Figure 7 is a schematic of an example of apparatus 700 for testing one or more computing devices. The apparatus 700 comprises processing circuitry 702 (e.g. one or more processors) and a memory 704 in communication with the processing circuitry 702. The memory 704 contains instructions executable by the processing circuitry 702. In one embodiment, the memory 704 contains instructions executable by the processing circuitry 702 such that the apparatus 700 is operable generate a plurality of series of bits at the one or more computing devices, and for each of the plurality of series of bits, determine a first word size, determine a respective number of incidences in the series of bits of each possible value for a word of a size equal to the first word size, determine a measure of randomness of the series of bits based on the determined numbers of incidences, and based on the determined measures of randomness obtained for each of the plurality of series of bits, select one of the computing devices for use in a cryptographic method. In some examples, the memory 704 contains instructions executable by the processing circuitry 702 such that the apparatus 700 is operable to carry out the method 300 shown in Figure 3 and/or described above.

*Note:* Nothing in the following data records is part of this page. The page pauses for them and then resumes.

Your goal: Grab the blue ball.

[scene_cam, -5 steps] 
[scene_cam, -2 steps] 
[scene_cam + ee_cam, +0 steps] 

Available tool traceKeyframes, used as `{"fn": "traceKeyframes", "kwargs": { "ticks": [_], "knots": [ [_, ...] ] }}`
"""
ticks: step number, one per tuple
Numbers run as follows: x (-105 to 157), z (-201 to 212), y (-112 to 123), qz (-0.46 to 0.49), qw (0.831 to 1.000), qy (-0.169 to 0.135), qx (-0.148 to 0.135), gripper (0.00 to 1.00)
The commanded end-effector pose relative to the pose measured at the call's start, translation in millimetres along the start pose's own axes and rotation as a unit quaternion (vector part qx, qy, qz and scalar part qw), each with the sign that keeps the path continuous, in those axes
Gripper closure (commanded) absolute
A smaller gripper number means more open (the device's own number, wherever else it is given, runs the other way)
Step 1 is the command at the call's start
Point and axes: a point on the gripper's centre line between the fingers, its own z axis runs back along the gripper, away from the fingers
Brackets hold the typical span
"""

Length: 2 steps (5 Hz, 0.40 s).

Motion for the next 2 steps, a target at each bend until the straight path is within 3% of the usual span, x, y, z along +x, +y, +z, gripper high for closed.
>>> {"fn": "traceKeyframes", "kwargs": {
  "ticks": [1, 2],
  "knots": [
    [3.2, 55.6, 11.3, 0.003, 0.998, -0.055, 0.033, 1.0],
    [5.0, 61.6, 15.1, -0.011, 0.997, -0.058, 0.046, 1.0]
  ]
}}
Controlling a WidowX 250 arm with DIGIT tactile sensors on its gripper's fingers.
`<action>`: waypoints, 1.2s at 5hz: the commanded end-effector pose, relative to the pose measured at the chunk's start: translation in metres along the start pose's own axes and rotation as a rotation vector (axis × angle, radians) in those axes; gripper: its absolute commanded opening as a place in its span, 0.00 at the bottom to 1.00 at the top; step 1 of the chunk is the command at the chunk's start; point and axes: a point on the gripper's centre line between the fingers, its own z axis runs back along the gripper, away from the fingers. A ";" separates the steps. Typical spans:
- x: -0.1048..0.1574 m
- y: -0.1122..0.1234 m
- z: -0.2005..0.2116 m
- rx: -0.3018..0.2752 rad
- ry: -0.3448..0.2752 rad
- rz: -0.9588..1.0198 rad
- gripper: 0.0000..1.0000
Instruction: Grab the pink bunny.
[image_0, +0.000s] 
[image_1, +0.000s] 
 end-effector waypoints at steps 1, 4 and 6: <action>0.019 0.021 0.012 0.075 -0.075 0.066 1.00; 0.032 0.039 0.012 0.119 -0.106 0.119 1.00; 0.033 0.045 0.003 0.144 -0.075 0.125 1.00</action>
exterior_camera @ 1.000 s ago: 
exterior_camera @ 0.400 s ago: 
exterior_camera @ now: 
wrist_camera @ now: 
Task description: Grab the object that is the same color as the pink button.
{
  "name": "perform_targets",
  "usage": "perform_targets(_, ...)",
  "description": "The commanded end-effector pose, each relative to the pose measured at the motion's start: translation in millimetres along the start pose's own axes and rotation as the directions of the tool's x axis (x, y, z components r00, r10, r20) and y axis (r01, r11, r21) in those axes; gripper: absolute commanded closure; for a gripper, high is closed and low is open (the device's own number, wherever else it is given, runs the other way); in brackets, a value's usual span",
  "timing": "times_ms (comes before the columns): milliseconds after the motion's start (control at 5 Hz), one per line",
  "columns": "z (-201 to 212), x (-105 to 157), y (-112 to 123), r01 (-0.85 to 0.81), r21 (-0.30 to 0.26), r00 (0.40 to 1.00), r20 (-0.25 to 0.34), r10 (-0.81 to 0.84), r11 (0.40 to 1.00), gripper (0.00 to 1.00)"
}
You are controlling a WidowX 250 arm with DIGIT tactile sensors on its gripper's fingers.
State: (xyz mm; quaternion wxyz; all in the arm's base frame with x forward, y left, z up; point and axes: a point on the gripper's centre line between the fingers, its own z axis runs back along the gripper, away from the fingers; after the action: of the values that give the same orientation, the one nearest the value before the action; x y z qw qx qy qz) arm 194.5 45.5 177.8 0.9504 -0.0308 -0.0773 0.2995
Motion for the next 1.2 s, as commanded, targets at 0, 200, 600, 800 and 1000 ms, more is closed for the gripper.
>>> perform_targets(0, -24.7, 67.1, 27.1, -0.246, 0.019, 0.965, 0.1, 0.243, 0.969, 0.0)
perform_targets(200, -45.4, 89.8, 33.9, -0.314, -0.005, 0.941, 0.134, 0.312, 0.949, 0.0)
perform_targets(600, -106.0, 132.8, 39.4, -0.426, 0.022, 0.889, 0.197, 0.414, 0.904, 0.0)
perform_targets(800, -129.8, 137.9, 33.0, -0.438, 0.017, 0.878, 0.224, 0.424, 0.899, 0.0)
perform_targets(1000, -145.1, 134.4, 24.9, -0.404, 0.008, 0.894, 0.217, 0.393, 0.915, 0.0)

Figure 8 is a schematic of an example of apparatus 800 for testing one or more computing devices. The apparatus 800 comprises processing circuitry 802 (e.g. one or more processors) and a memory 804 in communication with the processing circuitry 802. The memory 804 contains instructions executable by the processing circuitry 802. In one embodiment, the memory 804 contains instructions executable by the processing circuitry 802 such that the apparatus 800 is operable to generate a plurality of series of bits at the one or more computing devices, and, for each of the plurality of series of bits, determine a plurality of different first word sizes, for each first word size, determine a respective number of incidences in the series of bits of each possible value for a word of a size equal to the first word size, and determine the measure of randomness based on the determined numbers of incidences for the first word sizes, and, based on the determined measures of randomness obtained for each of the plurality of series of bits, select one of the computing devices for use in a cryptographic method. In some examples, the memory 804 contains instructions executable by the processing circuitry 802 such that the apparatus 800 is operable to carry out the method 400 shown in Figure 4 and/or described above. It should be noted that the above-mentioned examples illustrate rather than limit the invention, and that those skilled in the art will be able to design many alternative examples without departing from the scope of the appended statements. The word “comprising” does not exclude the presence of elements or steps other than those listed in a claim or embodiment, “a” or “an” does not exclude a plurality, and a single processor or other unit may fulfil the functions of several units recited in the statements below. Where the terms, “first”, “second” etc are used they are to be understood merely as labels for the convenient identification of a particular feature. In particular, they are not to be interpreted as describing the first or the second feature of a plurality of such features (i.e. the first or second of such features to occur in time or space) unless explicitly stated otherwise. Steps in the methods disclosed herein may be carried out in any order unless expressly otherwise stated. Any reference signs in the statements shall not be construed so as to limit their scope.